As a result of this change, no family was allowed to share in the stores unless the man went out to the vessel, if he were able.

Peter Green further pointed out the value of Tristan as an inhabited island for ships badly in need of fresh food for their sick, and above all, as a base for the rescue of wrecked crews and passengers.

Between 1869 and 1883 there had been nine shipwrecks. A community of some twenty adult men, at most, had saved and cared for more than 200 persons — almost without recompense, and despite their own privations. They had made dangerous rescues in heavy seas in frail boats, which were sometimes old and condemned, bought from whalers.

'But for this,' he added, 'it is necessary to have a good boat's crew at Tristan.'

He little realized that before the year was out, his remark was to have a fateful echo.

The year 1885 became a grim legend. The potato crop failed — partly because of a blight and partly the plague of rats. The stores were gone. Ships had never been so rare. Everyone was underfed, threadbare and depressed.

In the early morning of November 28, a relieved shout of 'Sail ho!" rang over the Settlement at last.
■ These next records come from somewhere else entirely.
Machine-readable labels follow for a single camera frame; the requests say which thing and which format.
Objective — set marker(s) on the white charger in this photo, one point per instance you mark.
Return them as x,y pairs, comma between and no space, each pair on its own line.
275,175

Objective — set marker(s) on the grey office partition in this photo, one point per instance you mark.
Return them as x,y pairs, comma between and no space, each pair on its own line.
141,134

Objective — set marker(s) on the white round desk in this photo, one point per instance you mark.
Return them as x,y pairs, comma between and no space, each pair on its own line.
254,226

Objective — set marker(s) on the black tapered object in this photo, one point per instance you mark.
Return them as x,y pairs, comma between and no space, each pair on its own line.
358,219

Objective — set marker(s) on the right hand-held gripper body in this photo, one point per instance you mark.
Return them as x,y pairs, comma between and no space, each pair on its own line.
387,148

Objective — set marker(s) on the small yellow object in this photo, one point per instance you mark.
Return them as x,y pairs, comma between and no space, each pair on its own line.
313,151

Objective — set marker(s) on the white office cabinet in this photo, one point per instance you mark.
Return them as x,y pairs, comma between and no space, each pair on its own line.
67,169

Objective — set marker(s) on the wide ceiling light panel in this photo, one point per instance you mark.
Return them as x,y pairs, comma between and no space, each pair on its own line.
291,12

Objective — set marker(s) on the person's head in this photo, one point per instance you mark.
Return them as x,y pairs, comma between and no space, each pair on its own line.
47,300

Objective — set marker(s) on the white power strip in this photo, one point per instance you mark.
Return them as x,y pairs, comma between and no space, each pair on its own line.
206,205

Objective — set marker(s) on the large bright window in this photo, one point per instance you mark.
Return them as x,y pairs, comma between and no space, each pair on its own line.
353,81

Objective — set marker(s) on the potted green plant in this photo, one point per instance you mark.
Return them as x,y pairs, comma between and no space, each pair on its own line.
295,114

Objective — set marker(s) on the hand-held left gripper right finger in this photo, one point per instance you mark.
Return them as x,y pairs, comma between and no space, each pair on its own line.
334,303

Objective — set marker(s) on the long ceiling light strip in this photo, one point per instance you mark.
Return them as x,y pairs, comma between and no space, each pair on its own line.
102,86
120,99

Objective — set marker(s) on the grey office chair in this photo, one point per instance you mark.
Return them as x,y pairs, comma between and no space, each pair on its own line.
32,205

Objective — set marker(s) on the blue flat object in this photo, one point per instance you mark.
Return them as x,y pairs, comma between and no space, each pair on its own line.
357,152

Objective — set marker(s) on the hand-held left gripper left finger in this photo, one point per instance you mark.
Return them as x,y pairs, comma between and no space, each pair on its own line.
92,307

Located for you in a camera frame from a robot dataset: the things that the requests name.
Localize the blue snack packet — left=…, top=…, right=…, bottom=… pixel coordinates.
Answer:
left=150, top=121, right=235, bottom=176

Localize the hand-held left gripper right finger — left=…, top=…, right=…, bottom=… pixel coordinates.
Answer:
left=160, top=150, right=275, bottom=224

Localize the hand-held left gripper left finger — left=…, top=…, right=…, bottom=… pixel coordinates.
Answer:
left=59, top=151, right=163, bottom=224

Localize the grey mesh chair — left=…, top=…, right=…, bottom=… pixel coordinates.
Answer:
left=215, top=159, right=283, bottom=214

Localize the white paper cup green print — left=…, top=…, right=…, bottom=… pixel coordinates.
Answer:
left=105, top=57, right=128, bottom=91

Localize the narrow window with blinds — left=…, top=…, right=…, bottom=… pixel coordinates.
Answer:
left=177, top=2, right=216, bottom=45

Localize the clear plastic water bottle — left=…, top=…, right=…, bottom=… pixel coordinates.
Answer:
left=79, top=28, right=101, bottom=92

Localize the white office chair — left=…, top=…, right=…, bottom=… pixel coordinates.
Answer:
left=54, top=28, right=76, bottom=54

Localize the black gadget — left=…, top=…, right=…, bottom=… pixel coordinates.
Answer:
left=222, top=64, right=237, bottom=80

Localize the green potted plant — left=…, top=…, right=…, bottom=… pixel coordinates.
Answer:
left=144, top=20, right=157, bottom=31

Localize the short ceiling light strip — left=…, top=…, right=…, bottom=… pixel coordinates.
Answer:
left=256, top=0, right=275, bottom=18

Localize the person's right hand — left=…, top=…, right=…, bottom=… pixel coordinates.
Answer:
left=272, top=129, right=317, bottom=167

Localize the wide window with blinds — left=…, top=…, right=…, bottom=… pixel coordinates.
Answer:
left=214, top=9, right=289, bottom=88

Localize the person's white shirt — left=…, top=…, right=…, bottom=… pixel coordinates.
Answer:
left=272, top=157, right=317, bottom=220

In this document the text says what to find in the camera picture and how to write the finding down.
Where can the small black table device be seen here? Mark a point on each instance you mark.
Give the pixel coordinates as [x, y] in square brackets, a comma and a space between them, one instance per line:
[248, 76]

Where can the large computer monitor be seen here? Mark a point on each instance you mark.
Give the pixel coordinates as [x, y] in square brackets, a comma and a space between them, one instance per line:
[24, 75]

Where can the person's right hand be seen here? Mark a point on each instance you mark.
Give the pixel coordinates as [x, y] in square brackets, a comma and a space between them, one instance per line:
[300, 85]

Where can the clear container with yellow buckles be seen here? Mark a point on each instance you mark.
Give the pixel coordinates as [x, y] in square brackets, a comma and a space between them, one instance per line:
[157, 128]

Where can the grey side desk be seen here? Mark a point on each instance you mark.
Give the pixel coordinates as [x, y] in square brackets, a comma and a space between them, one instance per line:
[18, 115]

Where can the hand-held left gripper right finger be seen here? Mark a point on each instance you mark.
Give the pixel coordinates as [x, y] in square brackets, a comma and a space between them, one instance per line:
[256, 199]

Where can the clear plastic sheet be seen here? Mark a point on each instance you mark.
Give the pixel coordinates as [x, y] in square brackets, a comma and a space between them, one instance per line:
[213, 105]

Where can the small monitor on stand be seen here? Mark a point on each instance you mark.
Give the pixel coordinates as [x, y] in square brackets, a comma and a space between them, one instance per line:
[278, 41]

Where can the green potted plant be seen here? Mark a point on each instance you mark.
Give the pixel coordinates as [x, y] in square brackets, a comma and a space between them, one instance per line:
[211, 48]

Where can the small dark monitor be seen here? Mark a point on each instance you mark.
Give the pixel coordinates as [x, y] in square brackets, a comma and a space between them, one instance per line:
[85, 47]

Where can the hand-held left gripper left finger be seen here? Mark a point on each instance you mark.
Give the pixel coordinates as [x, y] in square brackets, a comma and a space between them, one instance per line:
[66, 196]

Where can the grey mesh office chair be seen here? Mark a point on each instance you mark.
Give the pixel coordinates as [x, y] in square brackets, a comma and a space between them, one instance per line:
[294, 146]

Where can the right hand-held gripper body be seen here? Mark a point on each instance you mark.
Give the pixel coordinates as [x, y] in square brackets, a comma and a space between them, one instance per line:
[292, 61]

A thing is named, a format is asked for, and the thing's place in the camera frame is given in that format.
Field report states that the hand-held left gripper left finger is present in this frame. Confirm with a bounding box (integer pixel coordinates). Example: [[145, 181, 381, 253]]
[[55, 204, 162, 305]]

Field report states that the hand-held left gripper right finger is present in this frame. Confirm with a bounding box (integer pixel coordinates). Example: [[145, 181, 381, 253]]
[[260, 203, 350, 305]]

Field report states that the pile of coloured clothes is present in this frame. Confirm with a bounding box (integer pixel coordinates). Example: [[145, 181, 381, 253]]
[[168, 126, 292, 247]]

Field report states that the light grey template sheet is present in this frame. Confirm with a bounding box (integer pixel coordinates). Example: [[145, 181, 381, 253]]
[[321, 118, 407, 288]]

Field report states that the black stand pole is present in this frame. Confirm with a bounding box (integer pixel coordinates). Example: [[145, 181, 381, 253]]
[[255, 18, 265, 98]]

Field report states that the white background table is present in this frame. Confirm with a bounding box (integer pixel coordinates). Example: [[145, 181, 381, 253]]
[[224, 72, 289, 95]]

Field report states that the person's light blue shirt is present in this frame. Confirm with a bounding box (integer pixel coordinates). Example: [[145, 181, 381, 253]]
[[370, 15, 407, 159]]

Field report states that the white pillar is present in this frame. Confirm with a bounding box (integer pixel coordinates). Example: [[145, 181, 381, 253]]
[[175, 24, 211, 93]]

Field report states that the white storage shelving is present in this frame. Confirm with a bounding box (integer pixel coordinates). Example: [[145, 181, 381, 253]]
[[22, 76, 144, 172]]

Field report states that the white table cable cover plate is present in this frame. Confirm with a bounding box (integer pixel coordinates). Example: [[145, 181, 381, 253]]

A large signal fire was hastily lighted. The sky was clear but the south-west wind was squally and the seas were rough and tumbling. However, the need for supplies was too urgent to resist, and the settlers rushed to collect livestock and curiosities and a few potatoes which they could not really spare. Fifteen men put out together. This time — which was unusual — they were all in one boat, the new lifeboat.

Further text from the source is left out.